| EXERCISE |
Leaving out all pictures, write out word for word the lines from the one containing "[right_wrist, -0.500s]" to the end of the data below.

| THE DATA |

Content starts

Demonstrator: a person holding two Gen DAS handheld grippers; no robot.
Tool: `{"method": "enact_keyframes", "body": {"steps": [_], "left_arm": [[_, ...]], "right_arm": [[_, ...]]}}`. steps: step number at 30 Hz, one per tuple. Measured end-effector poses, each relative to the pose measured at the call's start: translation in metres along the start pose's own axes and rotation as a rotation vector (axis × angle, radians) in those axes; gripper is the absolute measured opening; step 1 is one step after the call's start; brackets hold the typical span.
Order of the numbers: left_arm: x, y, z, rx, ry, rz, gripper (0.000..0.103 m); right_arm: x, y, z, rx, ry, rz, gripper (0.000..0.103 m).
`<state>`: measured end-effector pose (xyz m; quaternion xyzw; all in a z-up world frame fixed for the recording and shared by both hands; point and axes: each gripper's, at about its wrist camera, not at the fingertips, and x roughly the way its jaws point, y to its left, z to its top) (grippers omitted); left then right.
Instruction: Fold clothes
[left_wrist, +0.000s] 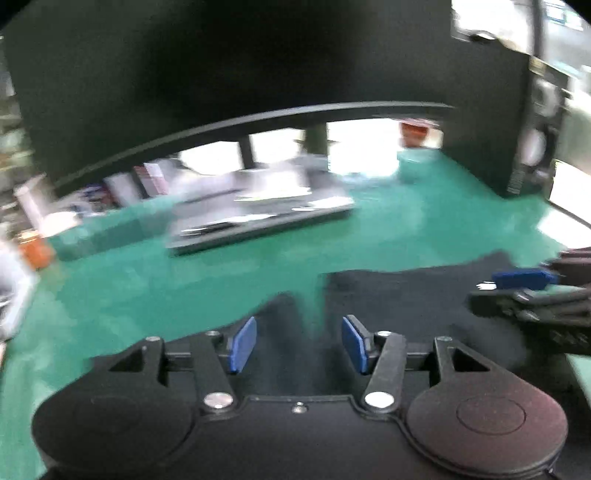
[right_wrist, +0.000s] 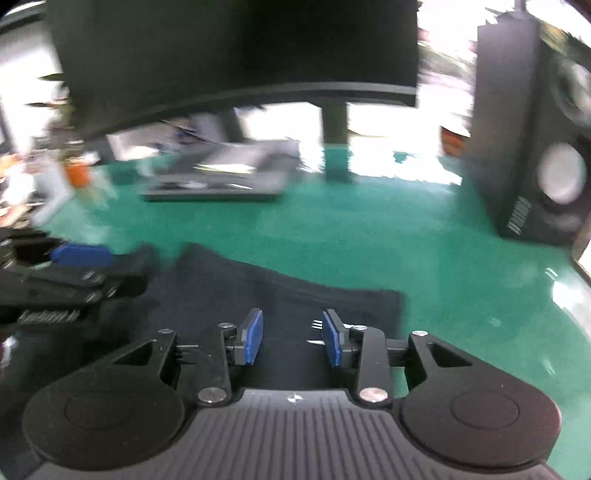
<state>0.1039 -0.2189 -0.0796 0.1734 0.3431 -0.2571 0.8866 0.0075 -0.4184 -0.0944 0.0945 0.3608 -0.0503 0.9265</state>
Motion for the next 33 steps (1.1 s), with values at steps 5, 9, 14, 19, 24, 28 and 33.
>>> {"method": "enact_keyframes", "body": {"steps": [5, 9, 14, 19, 24, 28, 33], "left_arm": [[0.001, 0.047, -0.027, -0.054, 0.088, 0.197, 0.051], [0.003, 0.065, -0.04, -0.109, 0.127, 0.24, 0.051], [0.004, 0.07, -0.05, -0.101, 0.136, 0.254, 0.053], [0.006, 0.075, -0.049, -0.106, 0.144, 0.251, 0.058], [0.007, 0.079, -0.052, -0.126, 0.147, 0.271, 0.072], [0.006, 0.084, -0.051, -0.146, 0.153, 0.281, 0.057], [-0.005, 0.084, -0.045, -0.184, 0.101, 0.222, 0.038]], "right_arm": [[0.014, 0.044, 0.002, -0.064, 0.026, 0.141, 0.035], [0.027, 0.076, 0.005, -0.125, 0.05, 0.214, 0.034], [0.03, 0.106, 0.002, -0.193, 0.079, 0.255, 0.034], [0.035, 0.116, -0.001, -0.223, 0.092, 0.236, 0.035], [0.036, 0.122, -0.005, -0.291, 0.078, 0.207, 0.034], [0.03, 0.103, 0.0, -0.184, 0.071, 0.217, 0.033], [0.023, 0.069, 0.01, -0.095, -0.003, 0.119, 0.032]]}}
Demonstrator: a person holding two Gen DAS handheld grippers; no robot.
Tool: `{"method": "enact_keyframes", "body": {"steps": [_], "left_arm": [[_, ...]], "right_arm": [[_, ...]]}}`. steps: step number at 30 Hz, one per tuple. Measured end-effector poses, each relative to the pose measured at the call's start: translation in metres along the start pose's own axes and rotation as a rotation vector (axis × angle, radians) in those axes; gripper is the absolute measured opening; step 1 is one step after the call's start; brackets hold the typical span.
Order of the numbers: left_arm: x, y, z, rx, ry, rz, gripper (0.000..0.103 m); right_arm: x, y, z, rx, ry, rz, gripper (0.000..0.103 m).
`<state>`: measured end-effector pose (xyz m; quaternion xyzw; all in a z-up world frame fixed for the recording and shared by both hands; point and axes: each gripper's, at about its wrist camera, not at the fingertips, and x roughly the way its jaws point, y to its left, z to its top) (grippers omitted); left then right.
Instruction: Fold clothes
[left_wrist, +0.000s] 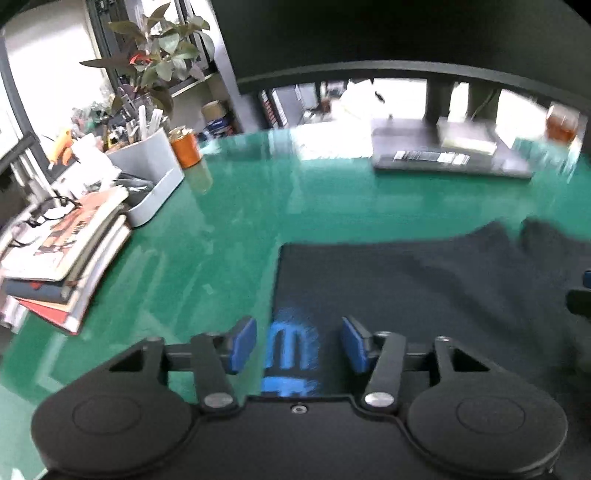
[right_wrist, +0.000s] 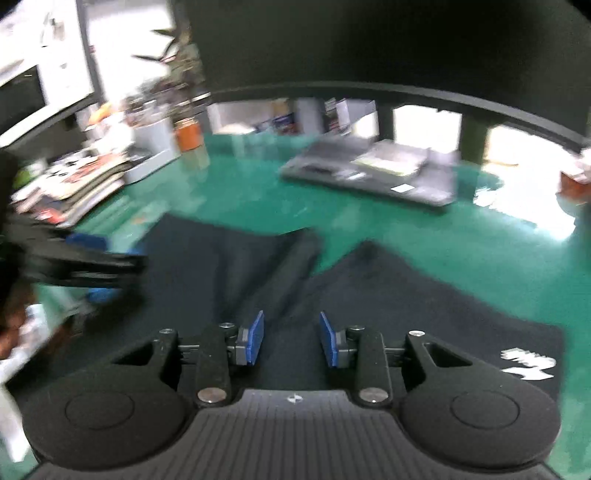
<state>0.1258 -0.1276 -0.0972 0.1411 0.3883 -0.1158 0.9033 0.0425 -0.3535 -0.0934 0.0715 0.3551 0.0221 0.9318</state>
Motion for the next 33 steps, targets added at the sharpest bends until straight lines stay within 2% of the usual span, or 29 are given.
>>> {"method": "enact_keyframes", "body": {"steps": [3, 5, 7, 13, 16, 17, 19, 21, 24, 27, 30, 31, 33], "left_arm": [[0.007, -0.011, 0.001, 0.052, 0.006, 0.007, 0.038], [0.013, -0.017, -0.002, 0.09, 0.018, 0.028, 0.039], [0.012, -0.015, -0.004, 0.09, 0.005, 0.037, 0.042], [0.015, -0.003, 0.001, 0.066, 0.011, 0.104, 0.047], [0.012, -0.002, 0.002, 0.076, 0.008, 0.121, 0.046], [0.006, 0.0, 0.001, 0.072, -0.002, 0.111, 0.046], [-0.012, 0.003, -0.001, 0.066, -0.024, 0.063, 0.047], [-0.043, -0.004, -0.015, 0.111, -0.032, -0.002, 0.047], [-0.063, -0.015, -0.036, 0.169, -0.016, -0.043, 0.047], [-0.078, -0.03, -0.063, 0.235, 0.013, -0.047, 0.047], [-0.079, -0.037, -0.083, 0.239, 0.049, -0.038, 0.048], [-0.078, -0.037, -0.085, 0.244, 0.048, -0.029, 0.053], [-0.079, -0.036, -0.091, 0.255, 0.034, -0.004, 0.054]], "right_arm": [[0.008, -0.019, 0.006, 0.031, 0.005, -0.074, 0.032], [0.018, -0.027, 0.007, 0.008, 0.025, -0.123, 0.032], [0.027, -0.037, 0.005, -0.006, 0.047, -0.181, 0.032], [0.027, -0.057, 0.005, 0.049, 0.032, -0.258, 0.033], [0.024, -0.06, 0.005, 0.079, 0.041, -0.236, 0.035], [0.017, -0.062, 0.003, 0.098, 0.034, -0.204, 0.035], [-0.007, -0.059, -0.004, 0.101, 0.021, -0.145, 0.035], [-0.035, -0.052, -0.015, 0.066, 0.023, -0.098, 0.035], [-0.077, -0.042, -0.042, 0.001, 0.038, -0.02, 0.037], [-0.107, -0.034, -0.076, -0.037, 0.075, -0.012, 0.038], [-0.116, -0.03, -0.1, -0.021, 0.117, -0.004, 0.038], [-0.116, -0.028, -0.106, -0.02, 0.134, -0.006, 0.038], [-0.117, -0.023, -0.114, -0.066, 0.13, -0.045, 0.038]]}}
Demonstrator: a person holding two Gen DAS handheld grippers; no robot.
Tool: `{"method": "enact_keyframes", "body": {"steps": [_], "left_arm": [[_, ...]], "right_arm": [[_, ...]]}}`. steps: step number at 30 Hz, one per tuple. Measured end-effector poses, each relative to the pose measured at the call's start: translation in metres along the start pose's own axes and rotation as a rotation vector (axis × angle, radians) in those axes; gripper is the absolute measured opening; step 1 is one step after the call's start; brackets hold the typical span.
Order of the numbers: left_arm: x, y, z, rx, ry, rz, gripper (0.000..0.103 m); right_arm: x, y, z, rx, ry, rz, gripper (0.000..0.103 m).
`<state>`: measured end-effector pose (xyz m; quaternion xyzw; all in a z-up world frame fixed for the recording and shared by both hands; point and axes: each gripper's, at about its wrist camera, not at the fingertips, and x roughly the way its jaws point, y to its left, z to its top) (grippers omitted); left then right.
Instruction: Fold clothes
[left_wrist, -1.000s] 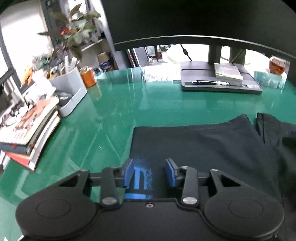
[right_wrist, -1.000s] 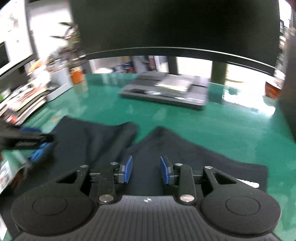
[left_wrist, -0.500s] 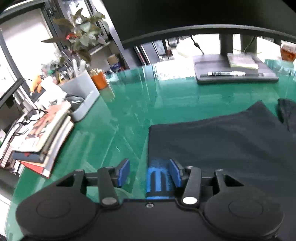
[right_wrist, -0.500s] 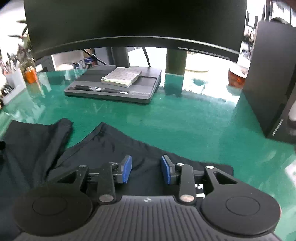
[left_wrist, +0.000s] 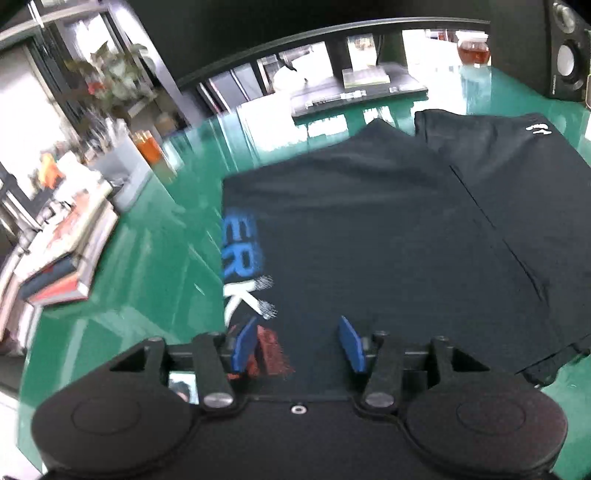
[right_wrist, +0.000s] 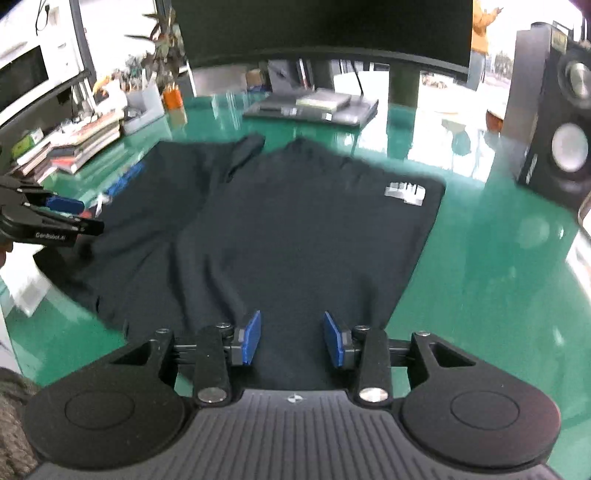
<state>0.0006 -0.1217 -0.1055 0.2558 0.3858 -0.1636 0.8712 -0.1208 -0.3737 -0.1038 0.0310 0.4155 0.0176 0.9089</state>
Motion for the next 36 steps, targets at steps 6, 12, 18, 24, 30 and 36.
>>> {"method": "enact_keyframes", "body": {"steps": [6, 12, 18, 24, 30, 36], "left_arm": [[-0.002, 0.012, -0.015, -0.014, -0.013, 0.024, 0.066], [-0.024, 0.061, -0.009, -0.138, -0.062, -0.051, 0.064], [-0.014, 0.095, -0.007, -0.119, -0.074, -0.036, 0.064], [-0.017, 0.109, -0.011, -0.098, -0.115, -0.096, 0.064], [-0.018, 0.116, -0.021, -0.097, -0.154, -0.17, 0.068], [-0.013, 0.119, -0.02, -0.121, -0.162, -0.193, 0.07]], "right_arm": [[-0.001, -0.021, -0.015, 0.096, 0.003, -0.128, 0.07], [-0.019, 0.003, 0.0, 0.081, -0.062, -0.039, 0.04], [-0.014, 0.097, 0.026, -0.151, -0.053, 0.244, 0.034], [0.032, 0.181, 0.041, -0.403, 0.022, 0.318, 0.034], [0.046, 0.194, 0.047, -0.472, 0.093, 0.278, 0.035], [0.049, 0.196, 0.047, -0.498, 0.128, 0.274, 0.035]]}}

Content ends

| ANSWER BELOW |
[right_wrist, -0.500s] 
[left_wrist, +0.000s] 
[right_wrist, +0.000s] 
<state>0.0006 -0.1217 -0.1055 0.2558 0.3858 -0.1636 0.8712 -0.1208 -0.3737 -0.1038 0.0310 0.4155 0.0176 0.9089</state>
Motion for the next 36 steps, targets at steps 6, 12, 18, 24, 30 and 36.
>>> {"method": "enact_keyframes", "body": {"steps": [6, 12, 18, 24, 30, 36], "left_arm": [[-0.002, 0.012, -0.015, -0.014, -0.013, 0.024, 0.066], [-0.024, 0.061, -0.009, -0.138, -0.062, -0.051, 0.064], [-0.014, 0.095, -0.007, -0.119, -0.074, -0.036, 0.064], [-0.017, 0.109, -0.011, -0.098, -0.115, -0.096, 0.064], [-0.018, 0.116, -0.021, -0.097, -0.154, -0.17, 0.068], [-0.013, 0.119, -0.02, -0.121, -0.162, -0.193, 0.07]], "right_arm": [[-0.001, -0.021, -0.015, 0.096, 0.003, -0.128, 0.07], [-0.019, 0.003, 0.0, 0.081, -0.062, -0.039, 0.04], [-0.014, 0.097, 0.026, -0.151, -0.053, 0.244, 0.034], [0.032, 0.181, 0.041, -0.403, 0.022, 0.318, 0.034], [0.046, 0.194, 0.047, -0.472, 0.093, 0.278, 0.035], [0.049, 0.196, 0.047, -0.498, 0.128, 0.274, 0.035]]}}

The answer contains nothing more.